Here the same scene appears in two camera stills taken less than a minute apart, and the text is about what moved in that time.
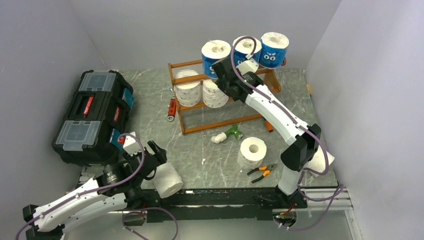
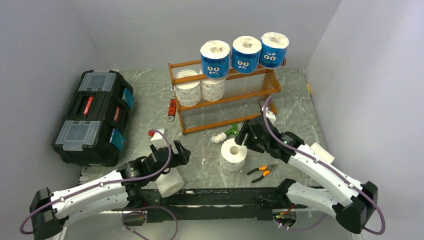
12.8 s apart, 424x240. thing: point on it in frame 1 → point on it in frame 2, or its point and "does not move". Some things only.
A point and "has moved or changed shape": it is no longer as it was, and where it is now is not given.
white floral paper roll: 252,151 → 233,156
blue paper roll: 213,52 does not move
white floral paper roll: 213,96 has moved or changed shape
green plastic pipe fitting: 238,134 does not move
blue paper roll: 273,48 does not move
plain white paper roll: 167,180 does not move
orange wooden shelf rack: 201,104 does not move
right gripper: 219,83 → 244,130
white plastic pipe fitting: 219,138 does not move
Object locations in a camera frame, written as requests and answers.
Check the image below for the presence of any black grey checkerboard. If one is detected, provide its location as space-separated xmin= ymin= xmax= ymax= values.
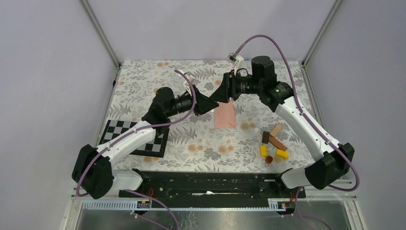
++++++++
Brief — From the first line to the last, restate the entries exactly, without pictures.

Exercise result —
Here the same scene appears in two camera stills taken less than a minute apart, and the text is about what moved in that time.
12.8 s apart, 424x240. thing: point on it in frame 1 → point on it in frame 2, or its point and "does not move". Some things only.
A point and "has moved or changed shape": it is no longer as it was, and where it is now is not given.
white floral paper roll: 252,151 → 233,156
blue paper roll: 213,52 does not move
white floral paper roll: 213,96 has moved or changed shape
green plastic pipe fitting: 238,134 does not move
blue paper roll: 273,48 does not move
plain white paper roll: 167,180 does not move
orange wooden shelf rack: 201,104 does not move
right gripper: 219,83 → 244,130
white plastic pipe fitting: 219,138 does not move
Object locations in a camera frame, written as requests and answers.
Check the image below for the presence of any black grey checkerboard. If one is detected, provide its location as space-separated xmin= ymin= xmax= ymax= values.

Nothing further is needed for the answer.